Give back every line of the material exactly. Skip the pictures.

= = = = =

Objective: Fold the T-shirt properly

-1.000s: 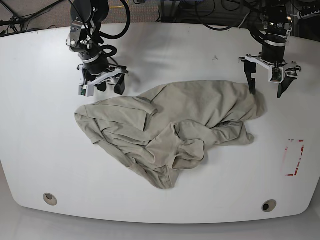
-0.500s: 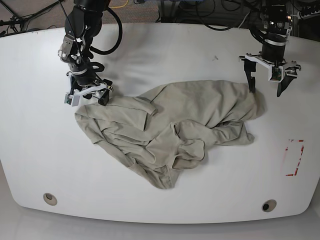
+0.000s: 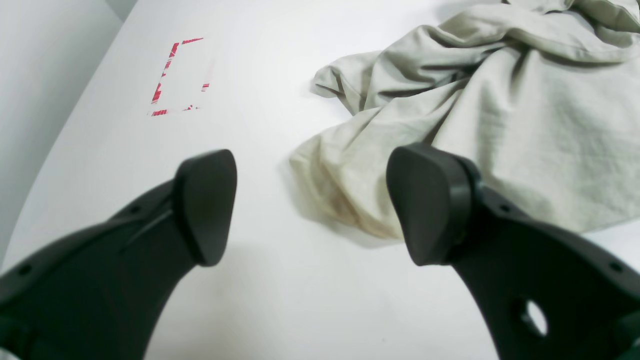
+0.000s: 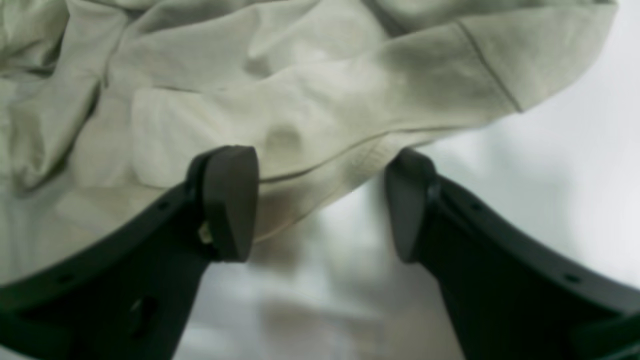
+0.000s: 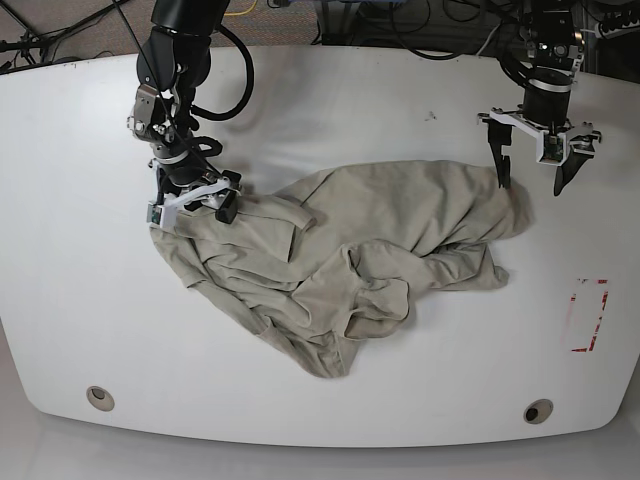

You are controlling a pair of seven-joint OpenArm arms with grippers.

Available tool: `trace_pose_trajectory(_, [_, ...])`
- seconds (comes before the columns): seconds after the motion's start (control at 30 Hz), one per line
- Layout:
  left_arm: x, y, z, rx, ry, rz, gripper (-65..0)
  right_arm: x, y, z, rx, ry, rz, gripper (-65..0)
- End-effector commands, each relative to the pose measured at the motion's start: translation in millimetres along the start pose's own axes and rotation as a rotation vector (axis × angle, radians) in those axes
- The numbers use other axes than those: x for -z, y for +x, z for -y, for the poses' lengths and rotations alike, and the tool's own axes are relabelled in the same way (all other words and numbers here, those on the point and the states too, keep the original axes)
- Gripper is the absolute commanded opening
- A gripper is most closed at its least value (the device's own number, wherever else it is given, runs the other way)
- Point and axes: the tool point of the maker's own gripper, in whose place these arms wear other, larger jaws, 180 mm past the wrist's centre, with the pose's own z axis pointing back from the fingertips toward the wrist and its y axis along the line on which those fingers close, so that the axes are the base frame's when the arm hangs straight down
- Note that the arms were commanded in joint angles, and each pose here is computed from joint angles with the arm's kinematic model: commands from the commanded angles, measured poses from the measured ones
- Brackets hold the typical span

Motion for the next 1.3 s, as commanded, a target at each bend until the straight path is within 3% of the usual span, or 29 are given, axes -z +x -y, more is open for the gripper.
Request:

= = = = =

▸ Response box:
Objective: Fold the T-shirt properly

-1.000s: 
-0.500s: 
+0.000s: 
+0.000s: 
+0.000s: 

You are controlling a pair of seven-joint OpenArm arms with grippers.

Available tool: `trace_pose_trajectory(_, [_, ...])`
- seconds (comes before the columns): seconds after the motion's start (control at 30 Hz), one per line
- Layout:
  left_arm: x, y, z, rx, ry, rz, gripper (-65..0)
  right_arm: x, y, z, rx, ry, rz, gripper (-65..0)
- End-effector commands, each relative to the pose measured at the motion's start: translation in millimetres along the start pose's own axes and rotation as a rotation vector (axis × angle, radians) in those axes
- The numbers use other axes than those: x for -z, y for +x, z for -y, for the poses' lengths and rotations alike, and the tool's own axes are relabelled in the same way (all other words and numbers here, those on the point and the states too, keep the original axes)
- Gripper is the absolute commanded opening
- A gripper is most closed at its least value (the device's own number, wherever else it is given, runs the other way)
- Point and axes: the tool point of the maker's own gripper, in whose place these arms wear other, larger jaws, 180 mm past the wrist's centre, with the pose's own z axis pointing back from the fingertips toward the wrist and its y axis along the line on which those fingers close, so that the axes are the base frame's when the arm hangs straight down
- Note that the arms were commanded in joint angles, and each pose here is computed from joint angles with the arm's kinematic model: commands from the commanded angles, measured poses from the measured ones
- Brackets hold the typical span

Motion for the next 1.3 s, as commanded, a target at each bend until the straight path is within 3% of the usual span, or 29 are given, axes -z +x -y, more is open for the gripper.
Request:

The exercise has been fully answered.